:: Problem description ::
Go over the records and copy every line with the string "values".

(Stored records)
※

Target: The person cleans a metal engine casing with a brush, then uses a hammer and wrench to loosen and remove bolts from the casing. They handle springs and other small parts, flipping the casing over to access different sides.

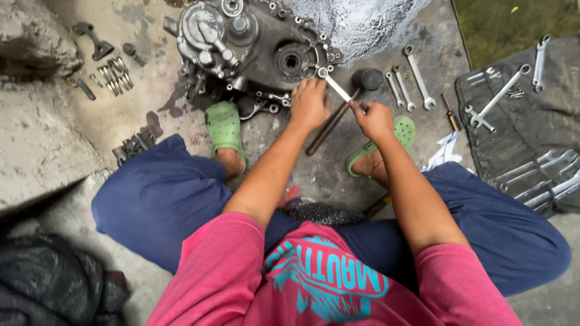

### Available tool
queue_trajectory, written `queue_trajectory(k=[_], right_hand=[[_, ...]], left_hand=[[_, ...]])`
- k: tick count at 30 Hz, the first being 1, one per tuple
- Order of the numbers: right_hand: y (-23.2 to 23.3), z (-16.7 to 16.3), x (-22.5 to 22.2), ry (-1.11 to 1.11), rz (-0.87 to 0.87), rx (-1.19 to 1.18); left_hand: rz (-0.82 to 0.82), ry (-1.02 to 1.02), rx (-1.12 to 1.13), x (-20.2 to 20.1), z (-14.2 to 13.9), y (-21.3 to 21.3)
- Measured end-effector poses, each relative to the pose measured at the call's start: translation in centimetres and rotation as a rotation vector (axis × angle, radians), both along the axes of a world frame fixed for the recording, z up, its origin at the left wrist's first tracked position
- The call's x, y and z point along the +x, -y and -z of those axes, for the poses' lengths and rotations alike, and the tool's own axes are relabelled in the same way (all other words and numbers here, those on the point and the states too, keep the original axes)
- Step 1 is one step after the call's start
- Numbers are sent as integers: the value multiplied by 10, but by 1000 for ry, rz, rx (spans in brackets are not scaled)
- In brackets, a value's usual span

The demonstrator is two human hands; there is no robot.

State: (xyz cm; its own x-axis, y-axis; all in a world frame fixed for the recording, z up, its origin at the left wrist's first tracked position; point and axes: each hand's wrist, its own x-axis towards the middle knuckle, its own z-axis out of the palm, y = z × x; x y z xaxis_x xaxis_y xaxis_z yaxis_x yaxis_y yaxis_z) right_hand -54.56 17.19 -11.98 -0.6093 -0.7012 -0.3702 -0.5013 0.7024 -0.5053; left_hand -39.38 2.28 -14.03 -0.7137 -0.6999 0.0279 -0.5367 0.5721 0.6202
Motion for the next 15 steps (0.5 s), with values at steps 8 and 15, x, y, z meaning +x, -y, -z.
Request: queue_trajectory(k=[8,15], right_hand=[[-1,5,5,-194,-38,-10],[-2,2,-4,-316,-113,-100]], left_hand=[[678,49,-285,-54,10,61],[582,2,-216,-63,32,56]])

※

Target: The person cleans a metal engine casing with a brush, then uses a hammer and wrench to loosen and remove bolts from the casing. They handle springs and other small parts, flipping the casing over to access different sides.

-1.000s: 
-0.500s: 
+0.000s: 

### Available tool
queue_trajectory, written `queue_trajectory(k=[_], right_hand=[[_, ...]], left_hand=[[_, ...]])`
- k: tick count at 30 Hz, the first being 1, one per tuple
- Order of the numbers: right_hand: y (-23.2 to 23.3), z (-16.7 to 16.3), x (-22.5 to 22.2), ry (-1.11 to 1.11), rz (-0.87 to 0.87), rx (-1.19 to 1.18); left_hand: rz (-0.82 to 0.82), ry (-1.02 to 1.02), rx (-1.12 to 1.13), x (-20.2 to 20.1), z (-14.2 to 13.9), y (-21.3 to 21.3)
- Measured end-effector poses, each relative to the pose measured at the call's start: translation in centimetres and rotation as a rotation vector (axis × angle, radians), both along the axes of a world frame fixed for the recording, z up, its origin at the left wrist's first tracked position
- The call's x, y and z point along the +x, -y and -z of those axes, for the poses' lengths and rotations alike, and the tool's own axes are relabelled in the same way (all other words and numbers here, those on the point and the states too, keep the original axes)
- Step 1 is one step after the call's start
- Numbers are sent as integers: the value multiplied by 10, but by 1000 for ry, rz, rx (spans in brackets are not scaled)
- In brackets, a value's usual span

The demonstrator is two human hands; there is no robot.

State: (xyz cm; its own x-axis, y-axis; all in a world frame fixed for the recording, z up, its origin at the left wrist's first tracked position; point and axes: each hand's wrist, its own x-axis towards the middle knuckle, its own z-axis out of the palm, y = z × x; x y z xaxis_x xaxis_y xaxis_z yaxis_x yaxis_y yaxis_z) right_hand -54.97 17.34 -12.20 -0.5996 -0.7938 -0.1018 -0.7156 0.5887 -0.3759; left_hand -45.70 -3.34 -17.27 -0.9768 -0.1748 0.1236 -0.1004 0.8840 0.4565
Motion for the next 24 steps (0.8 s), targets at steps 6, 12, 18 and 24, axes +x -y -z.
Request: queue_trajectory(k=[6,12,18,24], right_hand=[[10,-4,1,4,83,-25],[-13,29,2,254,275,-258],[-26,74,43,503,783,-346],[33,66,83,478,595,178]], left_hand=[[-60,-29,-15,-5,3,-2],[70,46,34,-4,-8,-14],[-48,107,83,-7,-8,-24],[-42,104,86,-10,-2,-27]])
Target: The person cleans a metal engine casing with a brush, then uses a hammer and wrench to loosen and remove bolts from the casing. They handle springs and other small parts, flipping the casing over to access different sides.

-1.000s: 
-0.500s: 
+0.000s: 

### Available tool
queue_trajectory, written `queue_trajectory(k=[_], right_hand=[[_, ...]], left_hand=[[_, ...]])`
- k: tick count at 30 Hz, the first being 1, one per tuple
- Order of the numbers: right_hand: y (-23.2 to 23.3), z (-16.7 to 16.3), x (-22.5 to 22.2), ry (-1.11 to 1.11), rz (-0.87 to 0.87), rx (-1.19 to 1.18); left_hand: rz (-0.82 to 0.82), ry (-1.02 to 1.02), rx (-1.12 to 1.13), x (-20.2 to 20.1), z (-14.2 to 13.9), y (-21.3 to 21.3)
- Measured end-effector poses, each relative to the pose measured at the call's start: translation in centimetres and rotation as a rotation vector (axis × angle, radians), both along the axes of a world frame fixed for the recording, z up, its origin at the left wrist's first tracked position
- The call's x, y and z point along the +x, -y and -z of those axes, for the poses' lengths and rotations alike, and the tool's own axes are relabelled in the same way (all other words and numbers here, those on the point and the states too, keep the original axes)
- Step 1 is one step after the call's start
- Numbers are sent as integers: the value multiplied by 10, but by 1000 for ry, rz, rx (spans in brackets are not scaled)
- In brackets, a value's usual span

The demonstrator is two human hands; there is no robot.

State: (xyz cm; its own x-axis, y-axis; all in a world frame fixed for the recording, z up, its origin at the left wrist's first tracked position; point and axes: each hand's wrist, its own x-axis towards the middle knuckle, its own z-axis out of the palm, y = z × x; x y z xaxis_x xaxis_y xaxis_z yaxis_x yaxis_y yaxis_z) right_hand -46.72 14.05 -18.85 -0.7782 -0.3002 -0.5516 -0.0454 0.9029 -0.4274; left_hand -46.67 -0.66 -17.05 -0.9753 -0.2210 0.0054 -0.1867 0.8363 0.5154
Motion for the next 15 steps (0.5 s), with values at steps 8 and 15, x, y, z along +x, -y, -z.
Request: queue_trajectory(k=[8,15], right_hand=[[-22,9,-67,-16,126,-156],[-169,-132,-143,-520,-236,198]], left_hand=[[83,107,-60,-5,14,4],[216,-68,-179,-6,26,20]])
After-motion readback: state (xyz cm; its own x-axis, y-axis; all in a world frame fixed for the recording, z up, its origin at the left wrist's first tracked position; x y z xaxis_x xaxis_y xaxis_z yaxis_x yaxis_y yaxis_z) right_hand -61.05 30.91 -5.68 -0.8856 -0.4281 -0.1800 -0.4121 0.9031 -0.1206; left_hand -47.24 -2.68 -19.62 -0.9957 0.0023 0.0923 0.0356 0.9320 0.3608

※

:: Exercise output ::
Motion for the next 15 steps (0.5 s), with values at steps 8 and 15, x, y, z meaning +x, -y, -z.
Motion for the next 15 steps (0.5 s), with values at steps 8 and 15, x, y, z along +x, -y, -z.

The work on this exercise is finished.